- Interactive map of Lipe Art Park
- Location: Syracuse, New York
- Coordinates: 43°02′47″N 76°10′08″W﻿ / ﻿43.0465°N 76.16897°W
- Area: 2 acres (0.0081 km^{2})
- Created: June 1, 2007
- Operator: City of Syracuse

= Lipe Art Park =

Lipe Art Park is a public art project and outdoor art venue, and a public recreation space, comprising approximately 2 acre of vacant greenspace located on West Fayette Street in Syracuse, New York in the Warehouse District. The park began in 2007 as a project of (R)Evolution studios, a local artist group, and Syracuse's Public Arts Task Force (a sub-group within "40 Below", a project of the city's Metropolitan Development Agency).
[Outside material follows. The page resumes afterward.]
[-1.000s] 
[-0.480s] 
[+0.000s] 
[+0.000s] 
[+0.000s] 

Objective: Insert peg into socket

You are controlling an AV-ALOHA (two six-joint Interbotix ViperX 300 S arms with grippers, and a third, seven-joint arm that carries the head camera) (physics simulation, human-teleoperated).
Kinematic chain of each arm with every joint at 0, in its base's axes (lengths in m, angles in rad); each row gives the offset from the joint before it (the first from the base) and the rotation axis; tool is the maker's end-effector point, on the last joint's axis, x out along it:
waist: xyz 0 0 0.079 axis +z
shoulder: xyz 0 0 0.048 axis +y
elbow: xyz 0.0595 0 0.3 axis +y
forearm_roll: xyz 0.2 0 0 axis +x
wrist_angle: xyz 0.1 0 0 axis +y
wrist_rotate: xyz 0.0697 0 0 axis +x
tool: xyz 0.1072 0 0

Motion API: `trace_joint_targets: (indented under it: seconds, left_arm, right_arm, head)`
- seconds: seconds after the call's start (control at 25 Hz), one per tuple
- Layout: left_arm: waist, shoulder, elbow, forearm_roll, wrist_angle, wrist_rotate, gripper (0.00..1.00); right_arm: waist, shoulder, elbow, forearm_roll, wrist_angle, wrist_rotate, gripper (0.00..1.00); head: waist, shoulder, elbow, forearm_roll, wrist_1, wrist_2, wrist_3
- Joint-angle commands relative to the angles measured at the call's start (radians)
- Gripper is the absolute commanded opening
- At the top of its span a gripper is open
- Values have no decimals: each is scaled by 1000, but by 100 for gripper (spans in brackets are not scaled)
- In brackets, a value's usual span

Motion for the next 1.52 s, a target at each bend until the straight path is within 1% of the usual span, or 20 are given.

Its initial aim was to use an urban vacant lot as a space for creative activity for the community.

==History==

The inaugural exhibition, curated by Ty Marshal, featured the works of local and regional artists working primarily in steel, and commenced with an opening weekend for the park from June 1 to June 3, 2007. The park has since seen several seasonal shows and temporary installations, including the first long-term sculptural installation for the park, "Lipe Art Shark", a concrete and steel sculptural art wall and shelter structure by Brendan Rose, unveiled in May 2010. The project and the park itself are currently managed by the Stewards of Lipe Art Park (SLAP), a 'spin-off' of the Public Arts Task Force.

===Charles Lipe shop===

Lipe Art Park aims to nurture art and creativity in an urban, outdoor, public space and to foster a positive and dynamic vision for the community, celebrating Syracuse's rich history and natural environment. Located in a historically thriving, creative neighborhood (the near west side), Lipe Art Park was named after a local inventor and businessman, Charles E. Lipe, who owned the C. E. Lipe Machine Shop at 208 S. Geddes Street. Established in 1880, this shop became an incubator for inventors, with 360 patents coming from the building at the corner of S. Geddes and West Fayette Streets, in Syracuse. C.E. Lipe was known for his many inventions, including a cigar-rolling machine, a broom-winding machine, motion picture equipment, automatic looms and time recorders.

===Local history===

The park is located on an urban brownfield site where a multi-track train yard lay in the 19th and early 20th centuries, a yard whose round-house was the site of an important anti-slavery rally in 1852 at which the eminent abolitionist Frederick Douglass spoke. In addition to bringing art, art space, and an awareness of local history to the community, the park is intended to provide a beautiful place in which to experience art, history and nature. Landscape gardens and plantings will not only bring beauty and comfort to visitors, but will be used to begin to restore the ecological health of the brownfield site, and provide ecological information to the public in the process.